A review by kayleepopovich
The Women in the Castle by Jessica Shattuck

3.0

This novel was not what I thought it was going to be. Me and my 21st century values went into it thinking that it would be an uplifting tale of a rare display of heroic feminism in one of the darkest periods in world history, and while this was partly the case, it was more of a depressing than that. Not that I expected a work of historical fiction set in WWII to be cheery and sugar-coated, but I figured it would be more a story of how these women picked up the pieces of their lives and helped the others do the same--not how they all one by one fell apart until the novel reaches its resolution, ending with a description of a character that was as irrelevant as she was a uniting principle.

It wasn't until Ania's story started to take shape that I became more engaged with the book. She was a complicated figure but an important one, probably because her story is quite similar to many others who actually lived during that time. The way she followed Hitler's rhetoric because such a vibrant and promising orator seemed like a beacon of light after the devastation of Germany post-WWI; the way it became clear to her much later on that something infinitely more sinister and deceptive was happening, despite what she was being told to believe; and the way she kept most of this hidden and acknowledges the past without actually full on facing it, except to be regretful and self-deprecating towards the end of her life. While Marianne's and Benita's stories were interesting, I felt that Ania's character was a bit of a dark horse in that she didn't seem that interesting until, all at once, she was one of the most important figures in the novel.

Marianne and Benita were obviously intended to be foils to one another, but I felt that the dynamic of this specific relationship could have been better explored. And while Benita's suicide is a fitting resolution to the estranged friendship of Benita and Marianne, I felt it uncharacteristic to Benita herself. Her defining virtue was her love for her son, Martin, and if this love had really been as unwavering as the reader was led to believe, there should have been at the very least a better explanation of this component of Benita's life before she killed herself. More accurate to her character is that this love should have been the thing that saved her and kept her from killing herself.

There is more to the novel than what I have written here, but these were the main things on my mind as a finish this story.

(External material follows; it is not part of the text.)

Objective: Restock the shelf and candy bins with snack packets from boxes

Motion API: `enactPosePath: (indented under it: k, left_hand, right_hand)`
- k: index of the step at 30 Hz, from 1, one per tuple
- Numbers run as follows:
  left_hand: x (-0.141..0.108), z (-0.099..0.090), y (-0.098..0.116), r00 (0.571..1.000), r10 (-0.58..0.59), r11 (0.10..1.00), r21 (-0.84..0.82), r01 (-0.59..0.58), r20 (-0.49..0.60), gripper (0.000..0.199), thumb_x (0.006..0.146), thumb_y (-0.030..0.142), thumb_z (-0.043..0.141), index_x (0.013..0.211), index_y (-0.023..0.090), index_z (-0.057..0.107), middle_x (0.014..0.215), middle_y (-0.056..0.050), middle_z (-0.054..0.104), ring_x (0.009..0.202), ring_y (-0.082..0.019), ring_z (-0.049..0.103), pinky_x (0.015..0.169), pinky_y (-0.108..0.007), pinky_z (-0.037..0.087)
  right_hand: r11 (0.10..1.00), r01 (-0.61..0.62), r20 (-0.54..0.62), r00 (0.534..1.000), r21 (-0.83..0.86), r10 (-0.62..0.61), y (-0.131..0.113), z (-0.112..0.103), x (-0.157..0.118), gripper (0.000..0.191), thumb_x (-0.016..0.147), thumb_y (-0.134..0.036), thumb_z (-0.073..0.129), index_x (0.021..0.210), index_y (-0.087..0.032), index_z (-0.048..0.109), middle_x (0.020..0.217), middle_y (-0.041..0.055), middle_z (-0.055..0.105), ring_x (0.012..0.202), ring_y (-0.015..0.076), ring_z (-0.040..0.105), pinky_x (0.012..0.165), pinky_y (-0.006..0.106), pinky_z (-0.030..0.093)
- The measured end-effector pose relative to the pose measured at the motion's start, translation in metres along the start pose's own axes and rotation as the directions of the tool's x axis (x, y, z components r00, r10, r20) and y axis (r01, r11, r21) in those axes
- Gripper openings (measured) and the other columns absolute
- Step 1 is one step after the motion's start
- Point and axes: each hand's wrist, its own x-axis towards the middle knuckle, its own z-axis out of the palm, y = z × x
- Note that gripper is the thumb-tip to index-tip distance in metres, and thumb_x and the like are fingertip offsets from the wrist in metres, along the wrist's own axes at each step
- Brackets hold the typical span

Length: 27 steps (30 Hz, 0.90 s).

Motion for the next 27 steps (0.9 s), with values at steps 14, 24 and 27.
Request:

side note: the story was assembled in a way similar to other historical novels, where it is set in one period of time (WWII) and then jumps very far ahead into the future when life has come and nearly gone (early 1990s). I am not so much a fan of this kind of timeline. I think that works of historical fiction are more credible and better received if placed only at one point in time. While I understand that jumping the action forward and trying to relate it to contemporary society is a way for readers to relate themselves to the story, the human condition will be the same regardless of when the novel is set. We don't have to see the action unfold in the 1990s to realize that the love, loss, regret, grief, longing, morals, and values experienced by these characters during WWII will most definitely feel the same to us today as they did then. Maybe that is a short-sighted critique, but sometimes a story told in a snapshot of one period of time is most impactful.